◆ Exercise description: Scan the data for "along" and copy each matching line.
Start of Block
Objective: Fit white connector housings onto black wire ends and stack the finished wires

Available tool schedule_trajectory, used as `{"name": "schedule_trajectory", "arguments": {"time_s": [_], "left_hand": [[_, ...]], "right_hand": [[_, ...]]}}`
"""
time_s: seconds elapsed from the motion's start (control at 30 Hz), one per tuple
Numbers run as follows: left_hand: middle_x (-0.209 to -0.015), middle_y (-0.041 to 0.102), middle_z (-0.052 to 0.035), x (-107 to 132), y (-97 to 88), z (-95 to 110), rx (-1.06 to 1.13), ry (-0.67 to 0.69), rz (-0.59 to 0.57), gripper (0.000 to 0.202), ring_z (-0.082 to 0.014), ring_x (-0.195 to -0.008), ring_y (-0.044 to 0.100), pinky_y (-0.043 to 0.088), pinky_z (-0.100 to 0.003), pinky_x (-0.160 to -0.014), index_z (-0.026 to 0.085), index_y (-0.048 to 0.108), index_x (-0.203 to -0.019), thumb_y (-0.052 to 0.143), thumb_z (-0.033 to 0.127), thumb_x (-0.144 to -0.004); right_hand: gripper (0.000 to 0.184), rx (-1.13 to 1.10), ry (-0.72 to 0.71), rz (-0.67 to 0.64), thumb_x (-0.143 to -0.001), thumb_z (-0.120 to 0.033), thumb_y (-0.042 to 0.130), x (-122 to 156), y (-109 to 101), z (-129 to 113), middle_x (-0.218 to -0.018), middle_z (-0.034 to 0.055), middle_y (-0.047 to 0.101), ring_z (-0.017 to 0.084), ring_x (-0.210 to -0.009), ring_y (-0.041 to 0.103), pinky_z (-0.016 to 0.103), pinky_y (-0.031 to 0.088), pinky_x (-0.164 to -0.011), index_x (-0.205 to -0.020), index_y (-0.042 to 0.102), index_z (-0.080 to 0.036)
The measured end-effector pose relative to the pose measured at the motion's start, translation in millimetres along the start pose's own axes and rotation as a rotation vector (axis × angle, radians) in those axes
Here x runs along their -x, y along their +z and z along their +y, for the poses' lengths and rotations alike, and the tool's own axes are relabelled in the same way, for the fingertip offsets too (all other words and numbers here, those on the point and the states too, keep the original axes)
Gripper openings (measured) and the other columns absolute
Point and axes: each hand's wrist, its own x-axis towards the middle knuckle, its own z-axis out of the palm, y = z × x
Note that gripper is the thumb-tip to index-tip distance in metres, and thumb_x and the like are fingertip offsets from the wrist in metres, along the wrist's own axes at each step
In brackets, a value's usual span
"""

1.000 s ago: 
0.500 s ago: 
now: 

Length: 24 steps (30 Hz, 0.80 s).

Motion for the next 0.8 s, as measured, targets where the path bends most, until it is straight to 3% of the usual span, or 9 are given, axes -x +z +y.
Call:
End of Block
◆ Problem solution:
The measured end-effector pose relative to the pose measured at the motion's start, translation in millimetres along the start pose's own axes and rotation as a rotation vector (axis × angle, radians) in those axes
Here x runs along their -x, y along their +z and z along their +y, for the poses' lengths and rotations alike, and the tool's own axes are relabelled in the same way, for the fingertip offsets too (all other words and numbers here, those on the point and the states too, keep the original axes)
Note that gripper is the thumb-tip to index-tip distance in metres, and thumb_x and the like are fingertip offsets from the wrist in metres, along the wrist's own axes at each step

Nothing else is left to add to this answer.